I think I started paying more attention and feeling more agreement with this article from these words onwards:
For some people, at some times, these conditions may include deciding to have sexual relations with only one other person. While imposed borders and overcoding claims of knowledge/power are incomprehensible to nomadic intimacies, negotiated, autonomous, self-organised boundaries are different.
In terms of this discussion, I see this as particularly relevant:
Understanding a relationship in terms of nomadic boundaries evades claims of superiority for particular notions of monogamy, non-monogamy or polyamory and the borders on which they rely. Instead, we might practice and share relational skills, including fundamentally, the dignity of listening to each other
I have said before that I think that the participants of this discussion board on the whole adhere to a practice of listening to each other and avoiding claims of superiority. Without backing off from talking about areas of disagreement.
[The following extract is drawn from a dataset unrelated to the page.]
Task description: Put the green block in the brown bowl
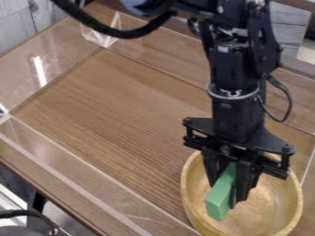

I very much like the community here and that's why I hang around, read and sometimes write - even though I have no desire to part of a non-monogamous relationship myself at the moment.
Several times on this thread there have been accusations of attack from folks who, it seems to me, are upset because some part of the discussion has revealed that others don't agree with their way of living. So, it seems, that they attempt to justify themselves, seek approval from here or cite times when their way of living has been justified by others.
I don't think that listening to each other means agreeing or that it means avoiding talking about areas of conflict or that it means providing validation for another's way of life. It means talking and listening. Something that the people who write here regularly are very good at.
I've never felt attacked here in spite of coming along fairly often and talking about how I am willing for the moment to be in a romantic relationship only so long as it remains monogamous for both parties. I've talked at length about my concerns about the ethics of practising non-monogamy in a society that is not open to it. I've even talked about my disappointment in finding that non-monogamy seems to be no easier to deal with than monogamy for the participants. And yet I don't feel attacked.
Rather, I find it useful to have somewhere I can write about these things were people understand what it is to have change in life and to work to get through things.
At the moment I'm in a place of some change and a lot of it surrounds re-evaluating the path I thought I might take in life. For many years I was happily single and had a plan to study for a phd and then when I felt like I no longer wanted to be a computer programmer, I thought I might become an academic. I had vague notions while single that it might be nice to find a couple to have a romantic relationship with. I was rather taken with the idea of having partners with lots of support themselves so that I could continue with my own life for the most part and not have a partner who wanted to go everywhere with me.
And now I find these vague dreams crumbling. I now come into contact with lots of people doing phds and others who work as academics. I find that knowing the reality of what they go through, I have no desire to follow them. Their working environment on the whole is one I would find intolerable.
Similarly, I find that my vague dreams of a way to participate in romance without it becoming a large part of my life might entail far more work, effort and emotional wrangling than I would like to put into romantic relationships at this time.
I find myself in a strange place. Dreams I've had for years no longer hold any appeal for me. I find myself regularly angry about it. Not angry with people - just angry that things I thought would be good for me, probably wouldn't be. At the same time I feel much more positively for what I do have. I also feel something of a void. I don't know just now what it is I might work toward, what I want but I am enjoying drifting, taking things as they come and getting involved with things that interest me.
This is a good place to talk about all of that because the people here practise listening. Not agreeing with or validating. Listening.